* _EXERCISE BRIEF_
Whenever a line below includes the word "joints", copy that line.
--------------------------------------------------
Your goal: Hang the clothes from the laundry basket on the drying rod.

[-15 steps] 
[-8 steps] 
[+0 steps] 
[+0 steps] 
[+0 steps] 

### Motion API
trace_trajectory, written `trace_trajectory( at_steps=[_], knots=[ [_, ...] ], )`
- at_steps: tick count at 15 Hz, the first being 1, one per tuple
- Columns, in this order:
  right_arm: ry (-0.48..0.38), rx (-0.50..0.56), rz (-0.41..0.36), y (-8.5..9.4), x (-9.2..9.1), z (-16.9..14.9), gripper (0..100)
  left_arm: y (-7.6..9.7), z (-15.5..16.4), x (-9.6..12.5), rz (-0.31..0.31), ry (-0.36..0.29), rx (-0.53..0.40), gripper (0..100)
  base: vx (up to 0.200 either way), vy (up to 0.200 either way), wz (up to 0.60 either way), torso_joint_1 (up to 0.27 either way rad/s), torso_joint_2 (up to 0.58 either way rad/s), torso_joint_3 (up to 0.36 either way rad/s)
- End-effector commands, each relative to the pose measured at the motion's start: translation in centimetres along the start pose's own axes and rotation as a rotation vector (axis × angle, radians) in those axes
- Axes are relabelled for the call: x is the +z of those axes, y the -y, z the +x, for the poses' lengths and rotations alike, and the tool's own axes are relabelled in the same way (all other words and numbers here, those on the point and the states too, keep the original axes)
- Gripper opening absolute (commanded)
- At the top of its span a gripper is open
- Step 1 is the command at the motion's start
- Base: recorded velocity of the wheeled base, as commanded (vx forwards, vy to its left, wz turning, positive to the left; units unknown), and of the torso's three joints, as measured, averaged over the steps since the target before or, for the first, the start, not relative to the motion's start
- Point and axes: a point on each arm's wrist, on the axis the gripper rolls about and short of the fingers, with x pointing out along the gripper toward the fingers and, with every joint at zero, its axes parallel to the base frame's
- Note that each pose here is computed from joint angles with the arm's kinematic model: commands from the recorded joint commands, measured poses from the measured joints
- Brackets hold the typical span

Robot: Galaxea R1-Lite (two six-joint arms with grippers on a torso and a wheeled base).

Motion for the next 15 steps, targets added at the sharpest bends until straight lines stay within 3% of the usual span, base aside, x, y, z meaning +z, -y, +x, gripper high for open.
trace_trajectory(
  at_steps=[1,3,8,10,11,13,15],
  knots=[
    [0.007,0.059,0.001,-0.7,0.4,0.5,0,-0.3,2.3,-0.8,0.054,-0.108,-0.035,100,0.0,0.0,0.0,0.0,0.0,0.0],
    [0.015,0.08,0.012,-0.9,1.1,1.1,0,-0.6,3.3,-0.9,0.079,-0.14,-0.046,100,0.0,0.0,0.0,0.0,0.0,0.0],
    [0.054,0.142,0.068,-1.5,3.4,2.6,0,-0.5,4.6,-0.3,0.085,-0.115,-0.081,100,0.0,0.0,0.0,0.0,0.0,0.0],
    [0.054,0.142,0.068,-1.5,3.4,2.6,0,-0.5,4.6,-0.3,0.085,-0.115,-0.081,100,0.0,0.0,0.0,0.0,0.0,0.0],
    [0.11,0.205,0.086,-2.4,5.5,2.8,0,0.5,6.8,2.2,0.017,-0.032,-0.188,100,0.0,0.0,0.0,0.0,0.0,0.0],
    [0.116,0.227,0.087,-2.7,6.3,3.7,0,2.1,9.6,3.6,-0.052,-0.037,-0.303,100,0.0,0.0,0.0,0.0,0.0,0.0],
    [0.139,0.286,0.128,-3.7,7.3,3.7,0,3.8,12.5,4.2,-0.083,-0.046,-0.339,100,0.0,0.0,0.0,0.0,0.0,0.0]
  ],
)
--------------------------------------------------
* _EXERCISE SOLUTION_
- Base: recorded velocity of the wheeled base, as commanded (vx forwards, vy to its left, wz turning, positive to the left; units unknown), and of the torso's three joints, as measured, averaged over the steps since the target before or, for the first, the start, not relative to the motion's start
- Note that each pose here is computed from joint angles with the arm's kinematic model: commands from the recorded joint commands, measured poses from the measured joints

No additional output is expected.